TASK BRIEF: Every line below from the one containing "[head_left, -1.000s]" through the one containing "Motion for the" is to be printed exactly, with the pictures omitted.

RAW DATA:
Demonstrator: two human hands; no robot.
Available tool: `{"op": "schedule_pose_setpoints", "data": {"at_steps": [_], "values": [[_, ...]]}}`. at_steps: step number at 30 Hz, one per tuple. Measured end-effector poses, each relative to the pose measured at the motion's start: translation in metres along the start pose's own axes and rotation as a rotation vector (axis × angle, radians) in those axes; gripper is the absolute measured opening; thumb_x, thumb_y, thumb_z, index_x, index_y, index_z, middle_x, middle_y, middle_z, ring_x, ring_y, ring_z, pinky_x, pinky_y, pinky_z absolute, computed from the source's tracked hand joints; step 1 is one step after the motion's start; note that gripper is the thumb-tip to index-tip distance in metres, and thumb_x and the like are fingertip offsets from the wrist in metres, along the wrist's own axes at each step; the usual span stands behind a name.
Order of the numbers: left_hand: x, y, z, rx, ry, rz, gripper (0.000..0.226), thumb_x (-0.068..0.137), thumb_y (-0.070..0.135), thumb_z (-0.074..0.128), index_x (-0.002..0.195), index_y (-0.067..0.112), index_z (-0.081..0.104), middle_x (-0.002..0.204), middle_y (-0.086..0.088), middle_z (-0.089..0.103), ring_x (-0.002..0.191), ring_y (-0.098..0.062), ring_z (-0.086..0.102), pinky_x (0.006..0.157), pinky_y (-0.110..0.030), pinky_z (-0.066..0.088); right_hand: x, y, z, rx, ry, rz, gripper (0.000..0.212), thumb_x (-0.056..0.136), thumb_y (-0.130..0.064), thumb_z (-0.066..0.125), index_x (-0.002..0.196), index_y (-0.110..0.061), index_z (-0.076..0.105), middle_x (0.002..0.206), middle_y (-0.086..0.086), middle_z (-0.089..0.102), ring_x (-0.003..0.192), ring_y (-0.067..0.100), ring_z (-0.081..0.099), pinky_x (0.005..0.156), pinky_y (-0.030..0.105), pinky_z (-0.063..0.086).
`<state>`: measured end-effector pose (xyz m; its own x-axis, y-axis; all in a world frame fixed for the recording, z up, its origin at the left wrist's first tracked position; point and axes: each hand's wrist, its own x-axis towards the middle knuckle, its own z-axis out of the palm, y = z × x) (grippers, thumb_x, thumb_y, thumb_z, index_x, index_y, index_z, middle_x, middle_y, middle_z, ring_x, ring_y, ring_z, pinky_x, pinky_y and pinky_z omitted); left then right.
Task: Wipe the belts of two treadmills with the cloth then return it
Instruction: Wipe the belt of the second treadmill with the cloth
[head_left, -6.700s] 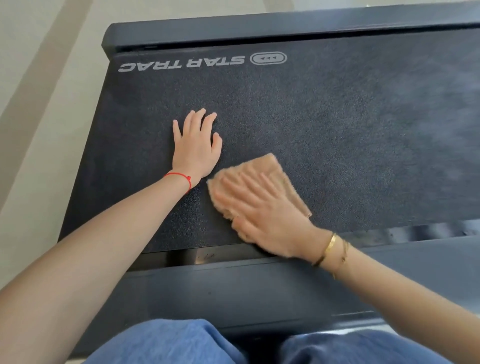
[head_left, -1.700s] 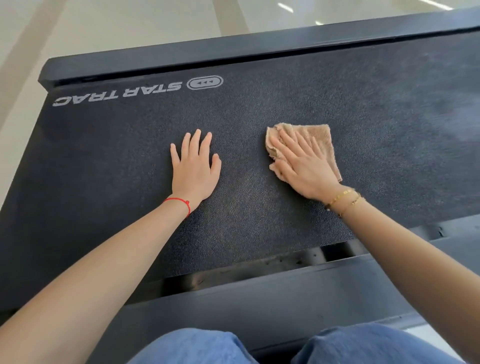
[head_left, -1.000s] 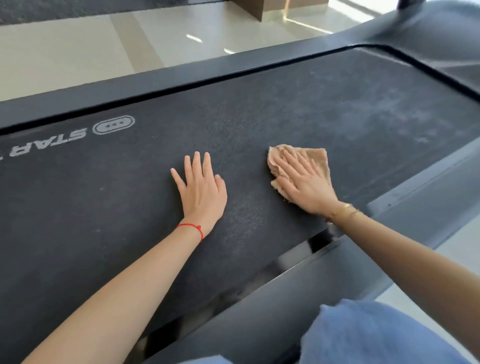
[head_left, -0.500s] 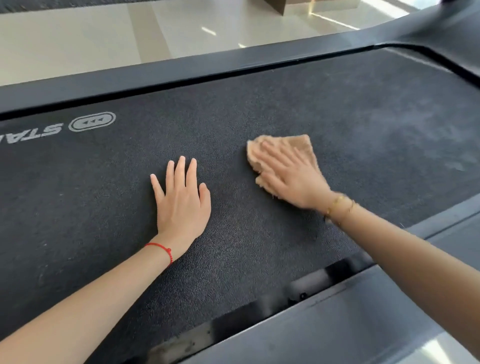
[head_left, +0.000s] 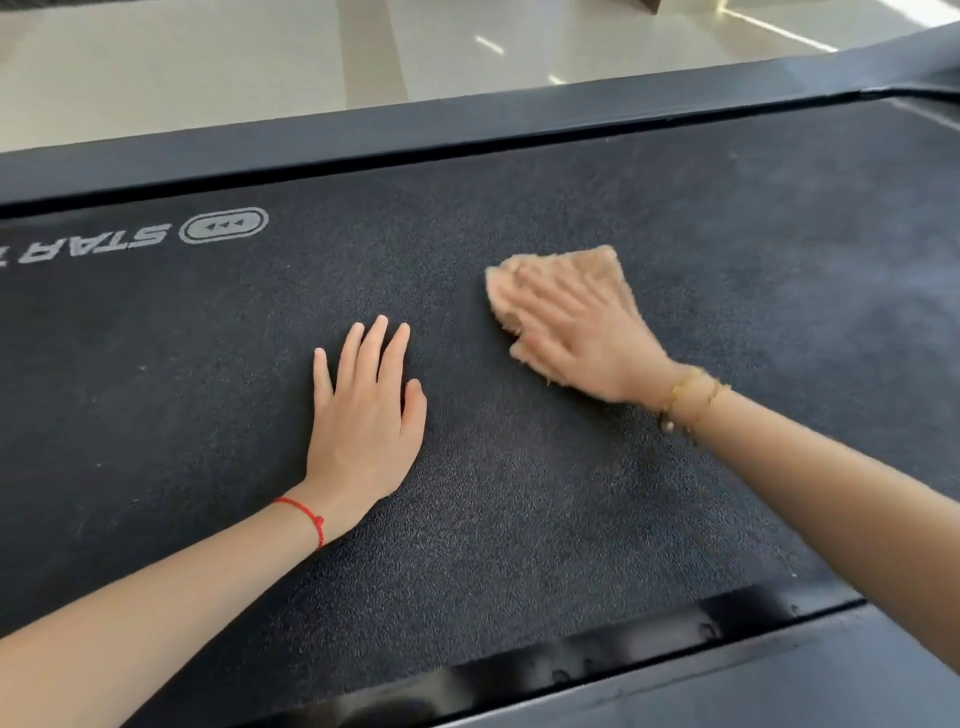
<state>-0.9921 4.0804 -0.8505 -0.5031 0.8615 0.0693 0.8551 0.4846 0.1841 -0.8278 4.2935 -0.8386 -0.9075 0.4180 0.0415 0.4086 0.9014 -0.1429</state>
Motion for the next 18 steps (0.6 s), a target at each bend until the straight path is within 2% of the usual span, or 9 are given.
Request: {"op": "schedule_pose_setpoints", "data": {"at_steps": [3,5,7,9,13,15,18], "values": [[0.0,0.003,-0.001,-0.003,-0.003,-0.008,0.061,0.099,0.038,0.021,0.156,0.019,0.017,0.164,-0.002,0.014,0.152,-0.02,0.006,0.122,-0.054,0.008,0.036,0.027,-0.006,0.047,-0.01,0.26,0.053,0.107,-0.041,0.021,0.158,-0.031,0.012,0.167,-0.003,0.0,0.153,0.017,-0.006,0.121,0.039,-0.01],[0.0,0.004,-0.001,0.0,-0.002,-0.01,0.061,0.099,0.037,0.021,0.156,0.018,0.019,0.164,-0.003,0.015,0.152,-0.02,0.007,0.122,-0.055,0.009,0.051,0.017,-0.001,0.078,0.017,0.31,0.052,0.107,-0.039,0.02,0.158,-0.03,0.012,0.167,-0.003,-0.002,0.153,0.017,-0.008,0.122,0.039,-0.01],[0.0,0.004,-0.002,0.007,-0.006,-0.014,0.061,0.098,0.037,0.022,0.156,0.018,0.019,0.164,-0.003,0.015,0.152,-0.021,0.007,0.122,-0.055,0.01,0.056,-0.007,0.006,0.08,0.02,0.234,0.052,0.108,-0.037,0.019,0.158,-0.027,0.014,0.167,-0.002,-0.001,0.153,0.02,-0.008,0.121,0.038,-0.013],[0.0,0.003,-0.001,0.012,-0.008,-0.016,0.06,0.099,0.036,0.022,0.156,0.018,0.02,0.164,-0.003,0.015,0.152,-0.02,0.007,0.121,-0.055,0.01,0.053,-0.032,0.012,0.086,0.002,0.077,0.052,0.108,-0.036,0.018,0.158,-0.026,0.015,0.167,-0.002,0.001,0.153,0.021,-0.007,0.12,0.038,-0.015],[0.0,0.003,0.0,0.016,-0.007,-0.017,0.061,0.098,0.037,0.018,0.156,0.018,0.02,0.164,-0.002,0.015,0.152,-0.021,0.007,0.121,-0.054,0.009,0.049,-0.033,0.013,0.069,-0.079,-0.165,0.055,0.105,-0.046,0.025,0.158,-0.031,0.015,0.166,-0.005,0.005,0.153,0.017,-0.002,0.124,0.041,-0.006],[0.001,0.003,0.0,0.02,-0.011,-0.013,0.064,0.096,0.04,0.015,0.156,0.019,0.019,0.164,-0.001,0.014,0.152,-0.02,0.007,0.122,-0.054,0.009,0.062,-0.012,0.01,0.048,-0.061,-0.146,0.056,0.105,-0.046,0.028,0.158,-0.03,0.018,0.166,-0.005,0.008,0.153,0.018,0.0,0.124,0.04,-0.006],[0.001,0.003,0.001,0.021,-0.011,-0.019,0.065,0.095,0.041,0.012,0.156,0.019,0.017,0.164,-0.001,0.014,0.152,-0.02,0.006,0.122,-0.054,0.009,0.104,0.02,0.003,0.032,-0.035,0.042,0.056,0.105,-0.046,0.02,0.158,-0.03,0.014,0.167,-0.002,0.003,0.153,0.019,-0.003,0.124,0.042,-0.004]]}}
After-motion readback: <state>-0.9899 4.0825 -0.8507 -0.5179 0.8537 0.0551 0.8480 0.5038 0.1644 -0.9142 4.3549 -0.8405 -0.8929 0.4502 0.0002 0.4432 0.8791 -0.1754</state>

THE COMPLETED TASK:
[head_left, -1.000s] 
[head_left, -0.500s] 
[head_left, +0.000s] 
<state>-0.9921 4.0804 -0.8505 -0.5031 0.8615 0.0693 0.8551 0.4846 0.1841 -0.8278 4.2935 -0.8386 -0.9075 0.4180 0.0415 0.4086 0.9014 -0.1429</state>
Motion for the next 18 steps (0.6 s), a target at each bend until the straight path is within 2% of the usual span, or 9 are given.

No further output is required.